EXERCISE DETAILS> Repeat every line that appears below, with nothing altered.

DATA>
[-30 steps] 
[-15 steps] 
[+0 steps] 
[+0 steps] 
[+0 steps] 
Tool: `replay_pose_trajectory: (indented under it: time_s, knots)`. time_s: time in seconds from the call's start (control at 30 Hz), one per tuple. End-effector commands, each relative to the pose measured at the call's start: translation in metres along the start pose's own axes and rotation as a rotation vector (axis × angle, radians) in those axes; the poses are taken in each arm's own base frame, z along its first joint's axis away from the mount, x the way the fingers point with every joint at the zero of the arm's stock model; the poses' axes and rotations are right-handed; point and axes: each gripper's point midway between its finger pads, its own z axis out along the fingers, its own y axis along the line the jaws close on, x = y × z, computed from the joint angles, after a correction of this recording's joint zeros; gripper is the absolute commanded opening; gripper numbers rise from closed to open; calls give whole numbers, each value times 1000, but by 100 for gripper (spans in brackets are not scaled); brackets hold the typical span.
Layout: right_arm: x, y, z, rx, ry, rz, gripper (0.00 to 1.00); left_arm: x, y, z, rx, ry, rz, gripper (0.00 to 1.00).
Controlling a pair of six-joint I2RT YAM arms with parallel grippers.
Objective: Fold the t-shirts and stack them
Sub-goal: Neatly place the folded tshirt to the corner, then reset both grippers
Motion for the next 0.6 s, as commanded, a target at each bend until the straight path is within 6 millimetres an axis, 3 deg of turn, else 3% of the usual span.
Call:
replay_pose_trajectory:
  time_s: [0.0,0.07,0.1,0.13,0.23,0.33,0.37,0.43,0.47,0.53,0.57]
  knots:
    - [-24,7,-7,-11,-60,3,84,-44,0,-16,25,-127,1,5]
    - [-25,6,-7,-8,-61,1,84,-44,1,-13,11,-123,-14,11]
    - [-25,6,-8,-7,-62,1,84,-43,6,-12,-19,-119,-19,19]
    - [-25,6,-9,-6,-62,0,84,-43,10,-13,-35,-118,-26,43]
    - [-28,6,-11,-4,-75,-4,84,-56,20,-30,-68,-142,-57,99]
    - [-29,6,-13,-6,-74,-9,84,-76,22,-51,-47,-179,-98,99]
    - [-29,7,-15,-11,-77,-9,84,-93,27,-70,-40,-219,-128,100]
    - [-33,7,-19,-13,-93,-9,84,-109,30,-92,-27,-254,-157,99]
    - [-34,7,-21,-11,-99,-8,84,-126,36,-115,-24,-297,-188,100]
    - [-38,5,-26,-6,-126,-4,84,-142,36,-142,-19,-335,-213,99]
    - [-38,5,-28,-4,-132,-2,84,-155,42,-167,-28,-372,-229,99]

RESULT OF THIS EXERCISE>
[-30 steps] 
[-15 steps] 
[+0 steps] 
[+0 steps] 
[+0 steps] 
Tool: `replay_pose_trajectory: (indented under it: time_s, knots)`. time_s: time in seconds from the call's start (control at 30 Hz), one per tuple. End-effector commands, each relative to the pose measured at the call's start: translation in metres along the start pose's own axes and rotation as a rotation vector (axis × angle, radians) in those axes; the poses are taken in each arm's own base frame, z along its first joint's axis away from the mount, x the way the fingers point with every joint at the zero of the arm's stock model; the poses' axes and rotations are right-handed; point and axes: each gripper's point midway between its finger pads, its own z axis out along the fingers, its own y axis along the line the jaws close on, x = y × z, computed from the joint angles, after a correction of this recording's joint zeros; gripper is the absolute commanded opening; gripper numbers rise from closed to open; calls give whole numbers, each value times 1000, but by 100 for gripper (spans in brackets are not scaled); brackets hold the typical span.
Layout: right_arm: x, y, z, rx, ry, rz, gripper (0.00 to 1.00); left_arm: x, y, z, rx, ry, rz, gripper (0.00 to 1.00).
Controlling a pair of six-joint I2RT YAM arms with parallel grippers.
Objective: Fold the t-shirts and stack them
Sub-goal: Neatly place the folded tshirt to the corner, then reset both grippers
Motion for the next 0.6 s, as commanded, a target at each bend until the straight path is within 6 millimetres an axis, 3 deg of turn, else 3% of the usual span.
Call:
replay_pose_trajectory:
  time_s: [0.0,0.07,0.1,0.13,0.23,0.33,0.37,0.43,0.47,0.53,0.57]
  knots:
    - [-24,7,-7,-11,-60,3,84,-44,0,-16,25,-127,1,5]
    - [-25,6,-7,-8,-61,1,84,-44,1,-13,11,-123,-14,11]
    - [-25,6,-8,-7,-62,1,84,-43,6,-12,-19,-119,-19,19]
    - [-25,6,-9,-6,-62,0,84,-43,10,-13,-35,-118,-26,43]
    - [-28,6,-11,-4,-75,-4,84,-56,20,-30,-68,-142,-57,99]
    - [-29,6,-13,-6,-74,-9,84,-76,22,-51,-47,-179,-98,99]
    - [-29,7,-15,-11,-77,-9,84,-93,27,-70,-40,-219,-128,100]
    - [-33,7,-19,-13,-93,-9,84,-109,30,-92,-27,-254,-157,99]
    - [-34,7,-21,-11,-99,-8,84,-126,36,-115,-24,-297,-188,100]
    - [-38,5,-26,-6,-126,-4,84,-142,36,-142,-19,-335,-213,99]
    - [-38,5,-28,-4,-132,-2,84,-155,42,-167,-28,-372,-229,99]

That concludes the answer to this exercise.